For this exercise, output the line containing "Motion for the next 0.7" and every line after it through the end of the records, exactly, and no other line.

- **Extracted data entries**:
········
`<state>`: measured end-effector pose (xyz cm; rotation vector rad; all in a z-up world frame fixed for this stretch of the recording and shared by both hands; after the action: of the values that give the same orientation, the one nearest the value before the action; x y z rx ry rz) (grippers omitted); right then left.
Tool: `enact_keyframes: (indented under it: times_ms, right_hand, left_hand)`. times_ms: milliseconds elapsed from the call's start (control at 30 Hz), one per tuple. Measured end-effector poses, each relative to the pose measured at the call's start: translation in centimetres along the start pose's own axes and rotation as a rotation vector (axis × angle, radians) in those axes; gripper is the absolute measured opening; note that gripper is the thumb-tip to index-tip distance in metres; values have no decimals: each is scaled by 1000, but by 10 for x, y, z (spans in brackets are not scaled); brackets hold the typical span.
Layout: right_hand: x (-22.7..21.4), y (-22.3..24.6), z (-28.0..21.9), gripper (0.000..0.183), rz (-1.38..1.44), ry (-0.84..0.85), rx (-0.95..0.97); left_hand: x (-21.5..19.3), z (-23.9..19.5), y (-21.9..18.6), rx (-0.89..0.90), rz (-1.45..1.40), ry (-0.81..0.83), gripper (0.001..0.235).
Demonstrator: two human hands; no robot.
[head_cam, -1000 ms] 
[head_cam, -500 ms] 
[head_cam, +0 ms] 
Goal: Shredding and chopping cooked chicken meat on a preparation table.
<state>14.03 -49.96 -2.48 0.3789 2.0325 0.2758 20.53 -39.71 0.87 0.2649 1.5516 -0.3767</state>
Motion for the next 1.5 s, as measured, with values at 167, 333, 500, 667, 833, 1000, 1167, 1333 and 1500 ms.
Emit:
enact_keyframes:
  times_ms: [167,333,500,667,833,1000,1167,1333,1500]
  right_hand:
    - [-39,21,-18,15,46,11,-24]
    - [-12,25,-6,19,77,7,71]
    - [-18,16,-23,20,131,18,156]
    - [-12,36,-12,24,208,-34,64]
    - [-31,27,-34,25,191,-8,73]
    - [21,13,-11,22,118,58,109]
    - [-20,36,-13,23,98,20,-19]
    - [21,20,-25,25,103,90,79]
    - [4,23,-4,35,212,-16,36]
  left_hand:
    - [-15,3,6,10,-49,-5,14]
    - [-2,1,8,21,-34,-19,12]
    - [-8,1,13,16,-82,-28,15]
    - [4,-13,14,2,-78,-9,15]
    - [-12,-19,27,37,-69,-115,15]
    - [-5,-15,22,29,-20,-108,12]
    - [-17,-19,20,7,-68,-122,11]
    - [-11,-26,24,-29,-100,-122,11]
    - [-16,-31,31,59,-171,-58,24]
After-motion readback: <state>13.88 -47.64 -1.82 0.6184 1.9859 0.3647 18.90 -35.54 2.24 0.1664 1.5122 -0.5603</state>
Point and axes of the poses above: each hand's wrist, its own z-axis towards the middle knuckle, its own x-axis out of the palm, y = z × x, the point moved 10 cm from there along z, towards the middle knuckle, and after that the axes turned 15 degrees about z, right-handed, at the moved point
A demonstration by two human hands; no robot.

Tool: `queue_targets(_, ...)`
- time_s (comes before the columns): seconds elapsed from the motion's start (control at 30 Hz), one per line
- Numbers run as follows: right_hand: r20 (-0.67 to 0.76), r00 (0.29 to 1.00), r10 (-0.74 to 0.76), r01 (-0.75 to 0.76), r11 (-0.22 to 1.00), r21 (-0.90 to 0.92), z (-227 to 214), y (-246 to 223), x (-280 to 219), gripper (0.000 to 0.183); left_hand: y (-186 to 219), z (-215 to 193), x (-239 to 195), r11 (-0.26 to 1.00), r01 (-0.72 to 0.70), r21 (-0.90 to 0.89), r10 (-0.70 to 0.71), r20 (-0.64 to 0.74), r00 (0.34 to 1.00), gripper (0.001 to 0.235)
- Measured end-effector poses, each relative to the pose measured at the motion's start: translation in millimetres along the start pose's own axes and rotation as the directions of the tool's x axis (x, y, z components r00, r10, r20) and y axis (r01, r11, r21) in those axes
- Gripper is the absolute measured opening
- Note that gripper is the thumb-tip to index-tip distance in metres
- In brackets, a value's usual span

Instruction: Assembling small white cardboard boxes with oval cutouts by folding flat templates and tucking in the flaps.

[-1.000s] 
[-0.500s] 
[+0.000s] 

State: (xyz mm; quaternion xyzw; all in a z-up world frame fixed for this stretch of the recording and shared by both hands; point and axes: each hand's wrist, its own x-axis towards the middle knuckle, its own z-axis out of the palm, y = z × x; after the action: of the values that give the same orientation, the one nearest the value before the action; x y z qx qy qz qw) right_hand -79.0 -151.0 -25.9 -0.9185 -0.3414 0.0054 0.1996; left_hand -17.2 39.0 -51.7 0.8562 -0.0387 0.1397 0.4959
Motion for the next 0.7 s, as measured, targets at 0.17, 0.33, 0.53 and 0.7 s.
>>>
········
- **Task answer**:
Motion for the next 0.7 s, as measured, targets at 0.17, 0.33, 0.53 and 0.7 s.
>>>

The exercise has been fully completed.